Up until then, he hit me quite a lot, yes. I can’t deny it. And I stood for it—I can’t deny that, either. The first time was the second night of the marriage. We’d gone down to Boston for the weekend—that was our honeymoon—and stayed at the Parker House. Hardly went out the whole time. We was just a couple of country mice, you know, and afraid we’d get lost. Joe said he was damned if he was gonna spend the twenty-five dollars my folks’d given us for mad-money on a taxi ride just because he couldn’t find his way back to the hotel. Gorry, wa’ant that man dumb! Of course I was, too ... but one thing Joe had that I didn’t (and I’m glad of it, too) was that everlastin suspicious nature of his. He had the idear the whole human race was out to do him dirty, Joe did, and I’ve thought plenty of times that when he did get drunk, maybe it was because it was the only way he could go to sleep without leavin one eye open.

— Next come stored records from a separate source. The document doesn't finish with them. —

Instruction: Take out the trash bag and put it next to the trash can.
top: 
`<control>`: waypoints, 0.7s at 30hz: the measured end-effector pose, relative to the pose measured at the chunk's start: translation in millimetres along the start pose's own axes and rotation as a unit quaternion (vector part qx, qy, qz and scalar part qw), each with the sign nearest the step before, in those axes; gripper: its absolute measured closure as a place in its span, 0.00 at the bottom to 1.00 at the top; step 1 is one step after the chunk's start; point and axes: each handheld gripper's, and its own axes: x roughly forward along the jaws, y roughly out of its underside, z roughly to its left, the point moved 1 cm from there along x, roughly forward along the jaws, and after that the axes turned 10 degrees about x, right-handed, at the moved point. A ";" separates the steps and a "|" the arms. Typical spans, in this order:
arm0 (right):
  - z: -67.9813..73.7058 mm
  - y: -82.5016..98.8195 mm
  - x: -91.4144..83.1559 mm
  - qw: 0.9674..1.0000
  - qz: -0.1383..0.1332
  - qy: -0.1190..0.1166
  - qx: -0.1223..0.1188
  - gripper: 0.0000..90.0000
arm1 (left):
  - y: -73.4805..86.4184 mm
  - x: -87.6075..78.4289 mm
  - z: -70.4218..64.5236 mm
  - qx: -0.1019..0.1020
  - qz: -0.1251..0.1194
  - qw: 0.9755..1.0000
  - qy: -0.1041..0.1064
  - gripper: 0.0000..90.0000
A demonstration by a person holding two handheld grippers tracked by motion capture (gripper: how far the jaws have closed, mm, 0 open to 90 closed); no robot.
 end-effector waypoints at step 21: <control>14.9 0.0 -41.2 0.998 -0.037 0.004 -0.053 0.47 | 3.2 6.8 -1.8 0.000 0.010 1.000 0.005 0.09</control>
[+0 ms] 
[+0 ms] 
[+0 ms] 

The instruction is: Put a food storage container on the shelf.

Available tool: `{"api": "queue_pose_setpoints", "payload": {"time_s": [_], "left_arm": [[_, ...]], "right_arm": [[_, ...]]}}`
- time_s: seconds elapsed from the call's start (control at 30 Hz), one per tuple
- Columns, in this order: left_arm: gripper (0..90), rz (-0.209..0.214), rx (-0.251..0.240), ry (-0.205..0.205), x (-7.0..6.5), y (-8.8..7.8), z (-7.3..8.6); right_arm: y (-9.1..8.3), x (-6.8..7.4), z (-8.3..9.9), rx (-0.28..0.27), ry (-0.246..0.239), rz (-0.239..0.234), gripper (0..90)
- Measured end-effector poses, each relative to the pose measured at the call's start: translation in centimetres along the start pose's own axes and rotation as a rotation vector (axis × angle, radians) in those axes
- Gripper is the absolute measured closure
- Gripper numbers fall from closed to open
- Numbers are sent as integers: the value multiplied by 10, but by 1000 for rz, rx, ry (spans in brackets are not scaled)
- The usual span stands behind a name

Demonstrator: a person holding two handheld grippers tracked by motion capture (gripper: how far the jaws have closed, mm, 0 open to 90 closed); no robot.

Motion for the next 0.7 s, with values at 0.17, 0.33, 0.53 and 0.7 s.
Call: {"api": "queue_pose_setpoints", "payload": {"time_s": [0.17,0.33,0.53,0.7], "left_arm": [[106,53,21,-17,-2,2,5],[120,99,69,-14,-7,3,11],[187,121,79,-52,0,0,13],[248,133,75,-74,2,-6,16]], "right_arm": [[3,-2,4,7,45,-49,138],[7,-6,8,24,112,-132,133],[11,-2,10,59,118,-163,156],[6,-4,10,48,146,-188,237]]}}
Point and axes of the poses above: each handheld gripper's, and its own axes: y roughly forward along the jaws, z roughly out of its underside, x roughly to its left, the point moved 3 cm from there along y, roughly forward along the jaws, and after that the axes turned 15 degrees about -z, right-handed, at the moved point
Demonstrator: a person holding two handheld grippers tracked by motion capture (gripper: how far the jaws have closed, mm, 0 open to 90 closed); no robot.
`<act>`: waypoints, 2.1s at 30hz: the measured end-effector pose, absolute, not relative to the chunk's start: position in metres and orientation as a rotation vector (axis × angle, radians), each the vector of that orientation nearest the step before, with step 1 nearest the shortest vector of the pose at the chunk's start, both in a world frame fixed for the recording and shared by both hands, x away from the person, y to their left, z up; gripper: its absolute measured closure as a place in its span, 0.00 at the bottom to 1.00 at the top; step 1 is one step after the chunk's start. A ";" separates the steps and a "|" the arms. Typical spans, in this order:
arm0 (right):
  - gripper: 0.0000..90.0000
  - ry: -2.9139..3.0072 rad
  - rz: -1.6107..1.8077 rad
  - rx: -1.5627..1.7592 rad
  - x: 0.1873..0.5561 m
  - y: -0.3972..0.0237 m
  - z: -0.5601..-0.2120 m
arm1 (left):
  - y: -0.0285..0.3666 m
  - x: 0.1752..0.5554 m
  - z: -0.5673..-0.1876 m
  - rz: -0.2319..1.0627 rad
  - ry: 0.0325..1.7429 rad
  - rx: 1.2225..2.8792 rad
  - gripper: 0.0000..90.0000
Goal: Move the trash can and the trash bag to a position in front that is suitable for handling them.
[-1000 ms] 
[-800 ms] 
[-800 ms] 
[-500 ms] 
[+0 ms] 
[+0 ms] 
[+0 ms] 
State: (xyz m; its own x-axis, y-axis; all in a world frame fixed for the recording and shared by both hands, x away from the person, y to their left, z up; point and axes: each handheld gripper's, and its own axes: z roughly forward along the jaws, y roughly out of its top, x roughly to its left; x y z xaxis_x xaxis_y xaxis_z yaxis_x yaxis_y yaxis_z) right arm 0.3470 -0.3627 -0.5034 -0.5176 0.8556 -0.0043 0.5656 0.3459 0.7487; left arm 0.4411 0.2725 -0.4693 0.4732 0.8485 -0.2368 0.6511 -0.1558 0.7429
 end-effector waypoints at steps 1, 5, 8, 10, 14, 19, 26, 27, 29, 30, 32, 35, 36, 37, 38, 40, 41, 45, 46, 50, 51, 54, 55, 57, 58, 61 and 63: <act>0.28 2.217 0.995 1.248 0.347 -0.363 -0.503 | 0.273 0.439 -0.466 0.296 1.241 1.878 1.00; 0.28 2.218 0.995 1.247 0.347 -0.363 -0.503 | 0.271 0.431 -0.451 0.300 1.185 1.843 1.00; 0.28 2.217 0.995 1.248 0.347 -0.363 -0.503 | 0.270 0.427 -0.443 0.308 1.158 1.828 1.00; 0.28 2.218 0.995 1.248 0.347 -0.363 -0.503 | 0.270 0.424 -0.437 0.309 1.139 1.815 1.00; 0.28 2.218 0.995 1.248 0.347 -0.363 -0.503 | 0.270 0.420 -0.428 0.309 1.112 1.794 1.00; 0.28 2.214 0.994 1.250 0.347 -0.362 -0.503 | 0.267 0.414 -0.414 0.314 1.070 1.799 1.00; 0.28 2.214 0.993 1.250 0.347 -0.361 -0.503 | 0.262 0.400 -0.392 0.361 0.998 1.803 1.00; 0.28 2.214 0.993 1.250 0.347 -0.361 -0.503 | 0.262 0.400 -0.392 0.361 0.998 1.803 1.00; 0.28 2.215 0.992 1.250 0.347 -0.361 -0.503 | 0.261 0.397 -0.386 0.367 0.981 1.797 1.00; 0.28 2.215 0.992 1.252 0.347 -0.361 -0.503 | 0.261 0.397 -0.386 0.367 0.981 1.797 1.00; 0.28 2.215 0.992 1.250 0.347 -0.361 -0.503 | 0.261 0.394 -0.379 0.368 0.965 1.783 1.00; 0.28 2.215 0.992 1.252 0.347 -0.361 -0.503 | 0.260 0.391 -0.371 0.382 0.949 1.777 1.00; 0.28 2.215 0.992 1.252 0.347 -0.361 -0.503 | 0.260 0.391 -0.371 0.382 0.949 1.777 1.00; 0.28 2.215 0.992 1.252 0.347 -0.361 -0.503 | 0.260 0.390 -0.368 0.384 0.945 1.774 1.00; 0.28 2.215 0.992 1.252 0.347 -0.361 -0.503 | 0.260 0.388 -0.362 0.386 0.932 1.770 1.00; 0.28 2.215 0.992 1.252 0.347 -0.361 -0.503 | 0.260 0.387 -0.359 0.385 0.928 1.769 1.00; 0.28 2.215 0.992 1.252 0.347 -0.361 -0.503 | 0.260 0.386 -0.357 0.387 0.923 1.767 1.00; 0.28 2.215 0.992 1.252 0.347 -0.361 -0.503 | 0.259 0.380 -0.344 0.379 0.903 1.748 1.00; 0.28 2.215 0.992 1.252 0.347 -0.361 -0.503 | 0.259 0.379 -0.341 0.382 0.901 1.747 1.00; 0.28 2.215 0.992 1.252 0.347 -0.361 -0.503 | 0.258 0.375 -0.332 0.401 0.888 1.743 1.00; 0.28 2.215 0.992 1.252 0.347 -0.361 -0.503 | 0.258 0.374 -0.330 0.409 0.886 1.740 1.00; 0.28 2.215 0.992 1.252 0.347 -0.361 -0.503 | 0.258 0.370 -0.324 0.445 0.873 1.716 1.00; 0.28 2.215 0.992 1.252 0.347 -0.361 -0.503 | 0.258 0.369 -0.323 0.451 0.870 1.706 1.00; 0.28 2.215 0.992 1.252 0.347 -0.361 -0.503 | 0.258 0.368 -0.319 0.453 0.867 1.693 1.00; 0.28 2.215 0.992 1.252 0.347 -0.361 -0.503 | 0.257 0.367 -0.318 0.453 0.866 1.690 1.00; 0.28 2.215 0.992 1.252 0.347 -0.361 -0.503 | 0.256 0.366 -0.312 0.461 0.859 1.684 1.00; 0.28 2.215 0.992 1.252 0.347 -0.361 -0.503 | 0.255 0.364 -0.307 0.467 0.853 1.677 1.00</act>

Well, that ain’t neither here nor there. What I set out to tell you was that we went down to the dinin room that Sat’dy night, had a good dinner, and then went back up to our room again. Joe was listin considerably to starboard on the walk down the hall, I remember—he’d had four or five beers with his dinner to go with the nine or ten he’d took on over the course of the afternoon. Once we were inside the room, he stood there lookin at me so long I asked him if he saw anythin green.
“No,” he says, “but I seen a man down there in that restaurant lookin up your dress, Dolores. His eyes were just about hangin out on springs. And you
knew
he was lookin, didn’t you?”
I almost told him Gary Cooper coulda been sittin in the corner with Rita Hayworth and I wouldn’t have known it, and then thought, Why bother? It didn’t do any good to argue with Joe when he’d been drinkin; I didn’t go into that marriage with my eyes entirely shut, and I’m not gonna try to kid you that I did.
“If there was a man lookin up my dress, why didn’t you go over and tell him to shut his eyes, Joe?” I asked. It was only a joke—maybe I was tryin to turn him aside, I really don’t remember—but he didn’t take it as a joke. That I
do
remember. Joe wasn’t a man to take a joke; in fact, I’d have to say he had almost no sense of humor at all. That was something I
didn’t
know goin into it with him; I thought back then that a sense of humor was like a nose, or a pair of ears—that some worked better than others, but everybody had one.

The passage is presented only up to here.